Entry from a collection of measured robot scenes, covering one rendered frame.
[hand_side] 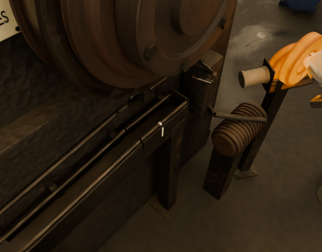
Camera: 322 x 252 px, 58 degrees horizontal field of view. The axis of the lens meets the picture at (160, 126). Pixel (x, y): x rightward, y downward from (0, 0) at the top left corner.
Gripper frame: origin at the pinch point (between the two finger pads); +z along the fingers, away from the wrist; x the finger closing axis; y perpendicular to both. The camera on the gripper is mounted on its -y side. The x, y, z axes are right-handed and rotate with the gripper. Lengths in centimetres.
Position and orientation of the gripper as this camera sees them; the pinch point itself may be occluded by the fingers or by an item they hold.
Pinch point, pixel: (304, 54)
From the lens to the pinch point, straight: 92.1
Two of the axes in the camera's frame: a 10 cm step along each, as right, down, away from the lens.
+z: -5.7, -7.8, 2.6
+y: 1.7, -4.1, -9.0
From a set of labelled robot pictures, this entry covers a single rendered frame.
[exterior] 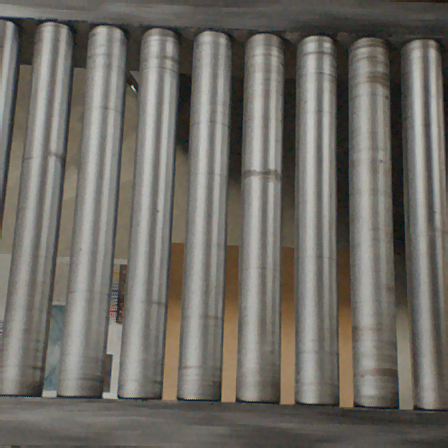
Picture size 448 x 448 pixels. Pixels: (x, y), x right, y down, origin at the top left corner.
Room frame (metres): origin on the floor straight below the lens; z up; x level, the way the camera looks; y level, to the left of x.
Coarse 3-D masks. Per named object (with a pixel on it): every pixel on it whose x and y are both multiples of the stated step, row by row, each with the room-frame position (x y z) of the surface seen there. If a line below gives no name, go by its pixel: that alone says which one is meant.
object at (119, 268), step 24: (0, 264) 0.43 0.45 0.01; (120, 264) 0.45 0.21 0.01; (0, 288) 0.38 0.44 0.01; (120, 288) 0.40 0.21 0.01; (0, 312) 0.33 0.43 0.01; (120, 312) 0.35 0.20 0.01; (0, 336) 0.28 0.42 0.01; (120, 336) 0.31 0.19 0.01; (48, 360) 0.24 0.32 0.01; (48, 384) 0.20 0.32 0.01
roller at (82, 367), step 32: (96, 32) 0.54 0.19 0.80; (96, 64) 0.49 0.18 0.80; (96, 96) 0.45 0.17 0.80; (96, 128) 0.41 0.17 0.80; (96, 160) 0.37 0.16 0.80; (96, 192) 0.33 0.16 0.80; (96, 224) 0.29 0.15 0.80; (96, 256) 0.25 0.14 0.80; (96, 288) 0.22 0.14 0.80; (64, 320) 0.18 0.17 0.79; (96, 320) 0.18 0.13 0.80; (64, 352) 0.14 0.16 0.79; (96, 352) 0.15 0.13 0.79; (64, 384) 0.11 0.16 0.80; (96, 384) 0.11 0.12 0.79
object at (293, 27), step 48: (0, 0) 0.56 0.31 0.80; (48, 0) 0.57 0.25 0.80; (96, 0) 0.58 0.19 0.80; (144, 0) 0.58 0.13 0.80; (192, 0) 0.59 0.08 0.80; (240, 0) 0.60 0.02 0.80; (288, 0) 0.61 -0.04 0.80; (336, 0) 0.61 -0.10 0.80; (384, 0) 0.62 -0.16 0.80; (192, 48) 0.55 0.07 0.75; (240, 48) 0.56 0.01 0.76; (288, 48) 0.56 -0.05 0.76
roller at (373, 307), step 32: (352, 64) 0.54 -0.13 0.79; (384, 64) 0.54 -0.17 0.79; (352, 96) 0.49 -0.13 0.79; (384, 96) 0.49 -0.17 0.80; (352, 128) 0.45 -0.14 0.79; (384, 128) 0.45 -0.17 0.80; (352, 160) 0.41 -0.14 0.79; (384, 160) 0.41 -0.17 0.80; (352, 192) 0.37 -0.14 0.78; (384, 192) 0.37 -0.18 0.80; (352, 224) 0.33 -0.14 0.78; (384, 224) 0.33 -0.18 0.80; (352, 256) 0.29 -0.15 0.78; (384, 256) 0.29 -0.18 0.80; (352, 288) 0.25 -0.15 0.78; (384, 288) 0.25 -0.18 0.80; (352, 320) 0.22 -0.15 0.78; (384, 320) 0.22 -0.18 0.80; (352, 352) 0.18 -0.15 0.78; (384, 352) 0.18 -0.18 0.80; (384, 384) 0.15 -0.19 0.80
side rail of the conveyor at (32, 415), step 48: (0, 432) 0.06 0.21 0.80; (48, 432) 0.06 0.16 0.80; (96, 432) 0.06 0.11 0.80; (144, 432) 0.07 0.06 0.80; (192, 432) 0.07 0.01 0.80; (240, 432) 0.08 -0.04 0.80; (288, 432) 0.09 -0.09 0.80; (336, 432) 0.09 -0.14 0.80; (384, 432) 0.10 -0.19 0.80; (432, 432) 0.10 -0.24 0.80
== == ==
## TASK INSTRUCTIONS
Everything from the line with "[hand_side]" down to the line with "Coarse 3-D masks." in the data above should be copied exactly, with both end lines kept and the pictures left out.

## COMPLETED EXERCISE
[hand_side] 
Camera: 322 x 252 px, 58 degrees horizontal field of view. The axis of the lens meets the picture at (160, 126). Pixel (x, y): x rightward, y downward from (0, 0) at the top left corner.
Gripper frame: origin at the pinch point (between the two finger pads); +z along the fingers, away from the wrist; x the finger closing axis; y perpendicular to both. The camera on the gripper is mounted on its -y side. The x, y, z axes are right-handed and rotate with the gripper. Lengths in centimetres.
Position and orientation of the gripper as this camera sees them; the pinch point itself may be occluded by the fingers or by an item they hold.
Pinch point, pixel: (304, 54)
From the lens to the pinch point, straight: 92.1
Two of the axes in the camera's frame: a 10 cm step along each, as right, down, away from the lens.
+z: -5.7, -7.8, 2.6
+y: 1.7, -4.1, -9.0
From a set of labelled robot pictures, this entry covers a single rendered frame.
[exterior] 
Picture size 448 x 448 pixels. Pixels: (x, y), x right, y down, origin at the top left corner.
Room frame (metres): origin on the floor straight below the lens; z up; x level, the way the camera looks; y level, to the left of x.
Coarse 3-D masks. Per named object (with a pixel on it): every pixel on it whose x and y are both multiples of the stated step, row by row, each with the room-frame position (x y z) of the surface seen there. If a line below gives no name, go by its pixel: that alone says which one is meant.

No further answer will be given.